When Offred talks about the Commander, she is particularly upfront about her storytelling impulse to improve and embellish. This indicates both an improved sense of creativity (maybe stemming from the books she’s finally allowed to read) and a sense of disappointment or shame that she wants to disguise from her readers.
The Commander says it’s only joke Latin, from his schoolboy days. He shows Offred an old textbook with different Latin jokes, and explains that the phrase means “Don’t let the bastards grind you down.” Offred understands that the previous Handmaid must have learned the phrase from the Commander.
The origins of the rebellious-seeming phrase are a disappointment. The previous Handmaid isn’t so mysterious, and Offred’s relationship with the Commander isn’t so special. And yet it indicates that the Commander has long felt the need to break the rules of government he helped build in order to share human connection.
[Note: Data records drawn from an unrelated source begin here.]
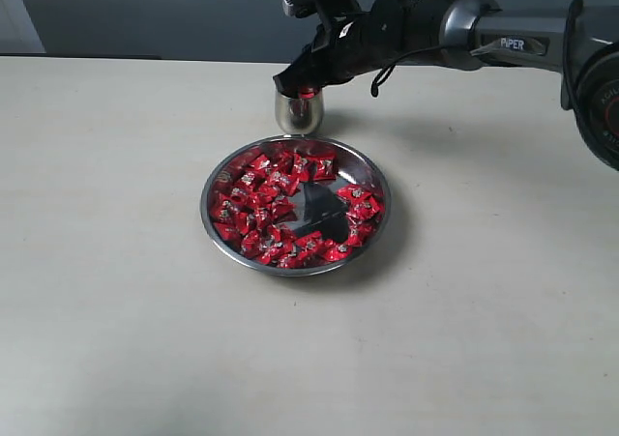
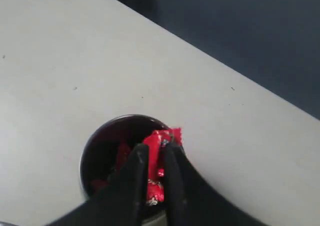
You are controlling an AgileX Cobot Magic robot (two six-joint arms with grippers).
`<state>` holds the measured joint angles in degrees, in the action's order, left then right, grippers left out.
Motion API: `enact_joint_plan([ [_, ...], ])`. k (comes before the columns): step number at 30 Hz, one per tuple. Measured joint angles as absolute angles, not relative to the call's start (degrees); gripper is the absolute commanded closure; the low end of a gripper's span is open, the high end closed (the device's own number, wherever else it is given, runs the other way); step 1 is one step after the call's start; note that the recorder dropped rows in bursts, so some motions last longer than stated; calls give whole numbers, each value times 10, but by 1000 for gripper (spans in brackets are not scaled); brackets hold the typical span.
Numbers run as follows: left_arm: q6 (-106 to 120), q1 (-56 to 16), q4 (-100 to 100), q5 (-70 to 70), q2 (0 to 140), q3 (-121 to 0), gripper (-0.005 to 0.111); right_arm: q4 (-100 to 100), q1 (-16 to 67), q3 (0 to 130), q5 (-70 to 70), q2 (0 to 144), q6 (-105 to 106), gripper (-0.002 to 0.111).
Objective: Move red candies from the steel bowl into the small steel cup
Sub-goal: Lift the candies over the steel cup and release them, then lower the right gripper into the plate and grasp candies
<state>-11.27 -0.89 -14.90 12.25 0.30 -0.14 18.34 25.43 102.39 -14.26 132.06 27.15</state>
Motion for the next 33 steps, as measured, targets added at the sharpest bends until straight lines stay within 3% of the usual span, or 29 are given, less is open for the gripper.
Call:
enact_joint_plan([
  [7,-113,-9,-149,122,3,-1,106,185,254,1024,-180,1317,272,85],
  [19,-113,-9,-149,122,3,-1,106,208,254,1025,-588,1268,326,84],
  [25,-113,-9,-149,122,3,-1,106,302,261,1025,-649,1285,400,57],
  [33,-113,-9,-149,122,3,-1,106,320,298,1025,-636,1310,424,62],
])
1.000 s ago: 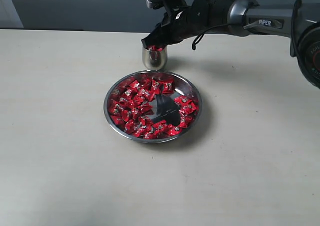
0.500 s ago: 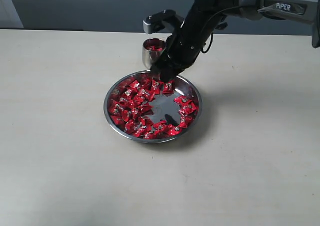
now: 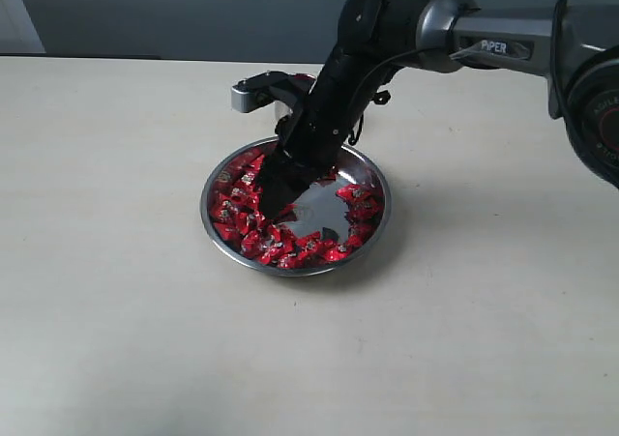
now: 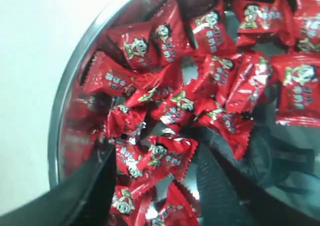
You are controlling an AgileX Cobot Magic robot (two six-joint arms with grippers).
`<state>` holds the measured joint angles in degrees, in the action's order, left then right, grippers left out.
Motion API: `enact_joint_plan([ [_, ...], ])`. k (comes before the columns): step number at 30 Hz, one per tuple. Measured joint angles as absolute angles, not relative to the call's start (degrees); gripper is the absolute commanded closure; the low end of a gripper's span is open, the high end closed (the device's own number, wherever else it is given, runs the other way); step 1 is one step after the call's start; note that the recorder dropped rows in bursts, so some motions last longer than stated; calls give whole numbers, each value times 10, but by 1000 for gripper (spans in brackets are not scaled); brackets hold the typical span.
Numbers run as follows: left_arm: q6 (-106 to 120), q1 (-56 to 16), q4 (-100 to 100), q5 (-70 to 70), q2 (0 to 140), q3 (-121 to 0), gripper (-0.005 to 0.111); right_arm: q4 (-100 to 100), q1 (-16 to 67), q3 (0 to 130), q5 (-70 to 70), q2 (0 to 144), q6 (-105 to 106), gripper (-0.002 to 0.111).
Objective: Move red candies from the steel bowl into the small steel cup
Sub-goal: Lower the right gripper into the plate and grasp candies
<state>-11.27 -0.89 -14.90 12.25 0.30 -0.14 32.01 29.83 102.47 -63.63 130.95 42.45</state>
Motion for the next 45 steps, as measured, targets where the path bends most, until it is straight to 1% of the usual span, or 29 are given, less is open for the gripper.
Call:
enact_joint_plan([
  [18,-113,-9,-149,122,3,-1,106,289,310,1025,-629,1350,417,63],
  [19,-113,-9,-149,122,3,-1,106,289,310,1025,-629,1350,417,66],
  [21,-113,-9,-149,122,3,-1,106,289,310,1025,-626,1350,417,75],
  [25,-113,-9,-149,122,3,-1,106,289,310,1025,-626,1350,416,101],
  [27,-113,-9,-149,122,3,-1,106,289,310,1025,-626,1350,416,109],
  [38,-113,-9,-149,122,3,-1,106,284,306,1025,-618,1318,414,109],
  [45,-113,-9,-149,122,3,-1,106,246,287,1025,-532,1264,404,109],
])
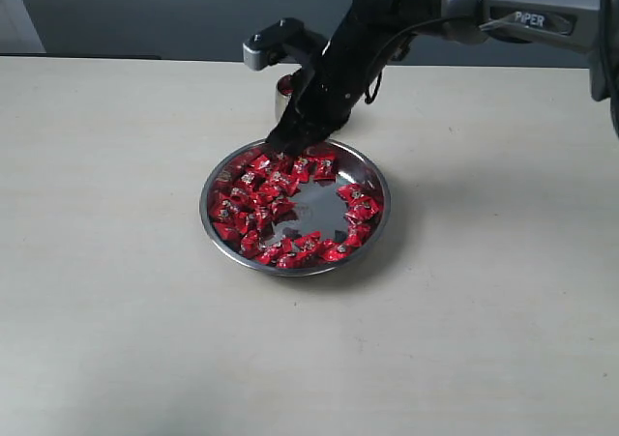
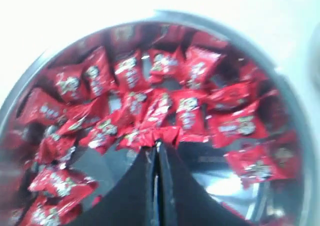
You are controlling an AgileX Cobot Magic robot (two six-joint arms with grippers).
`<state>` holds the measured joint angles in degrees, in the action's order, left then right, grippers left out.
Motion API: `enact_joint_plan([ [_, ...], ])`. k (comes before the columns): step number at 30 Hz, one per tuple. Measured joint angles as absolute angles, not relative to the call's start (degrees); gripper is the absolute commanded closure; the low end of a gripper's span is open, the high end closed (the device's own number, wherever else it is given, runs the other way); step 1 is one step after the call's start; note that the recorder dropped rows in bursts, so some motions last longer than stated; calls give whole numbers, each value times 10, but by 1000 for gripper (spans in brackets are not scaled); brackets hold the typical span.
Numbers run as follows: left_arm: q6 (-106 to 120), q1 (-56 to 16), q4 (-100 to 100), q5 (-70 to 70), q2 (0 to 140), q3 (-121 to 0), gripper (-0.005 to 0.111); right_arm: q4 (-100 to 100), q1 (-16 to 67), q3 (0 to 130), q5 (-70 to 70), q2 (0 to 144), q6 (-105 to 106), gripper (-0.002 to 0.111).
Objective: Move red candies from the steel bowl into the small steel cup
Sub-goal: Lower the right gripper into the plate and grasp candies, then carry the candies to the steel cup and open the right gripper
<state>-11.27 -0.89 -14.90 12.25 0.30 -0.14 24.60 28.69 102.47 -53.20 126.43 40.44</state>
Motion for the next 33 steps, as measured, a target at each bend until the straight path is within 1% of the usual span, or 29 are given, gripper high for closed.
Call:
enact_joint_plan([
  [14,-113,-9,-149,122,3,-1,106,224,271,1025,-205,1271,400,109],
  [23,-113,-9,-149,122,3,-1,106,235,271,1025,-158,1312,400,109],
  [32,-113,-9,-149,122,3,-1,106,261,266,1025,-128,1316,390,109],
  [33,-113,-9,-149,122,3,-1,106,261,264,1025,-128,1316,384,107],
])
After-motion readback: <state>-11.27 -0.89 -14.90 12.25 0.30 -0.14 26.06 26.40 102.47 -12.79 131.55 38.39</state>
Offred simply asks what became of “her,” and the Commander knows what she’s asking. He says that the previous Handmaid hanged herself, which is why they plastered over the place where there used to be a hanging light. Cora found her, and so Offred understands Cora’s overreaction when Offred fell asleep in the closet.
Offred and the previous Handmaid seem to have a lot in common. Both wanted some connection to each other (achieved via writing), and both considered suicide—though, for once, Offred’s passivity on this matter is reassuring.
Offred realizes that the Commander has been spending time with her to raise her spirits, so she won’t do the same as the previous Handmaid. Offred says that maybe she shouldn’t come to his office anymore. She realizes that his own guilt is motivating this kindness. To discourage her leaving, he asks what she wants, and she says she wants to know what’s happening.
Offred has been concerned since the beginning about the Commander’s motives, but she seems disappointed to learn that they’re more about his feelings than a specific desire for her. Yet Offred’s love for others (such as her mother at the end of Chapter 28) also takes this form.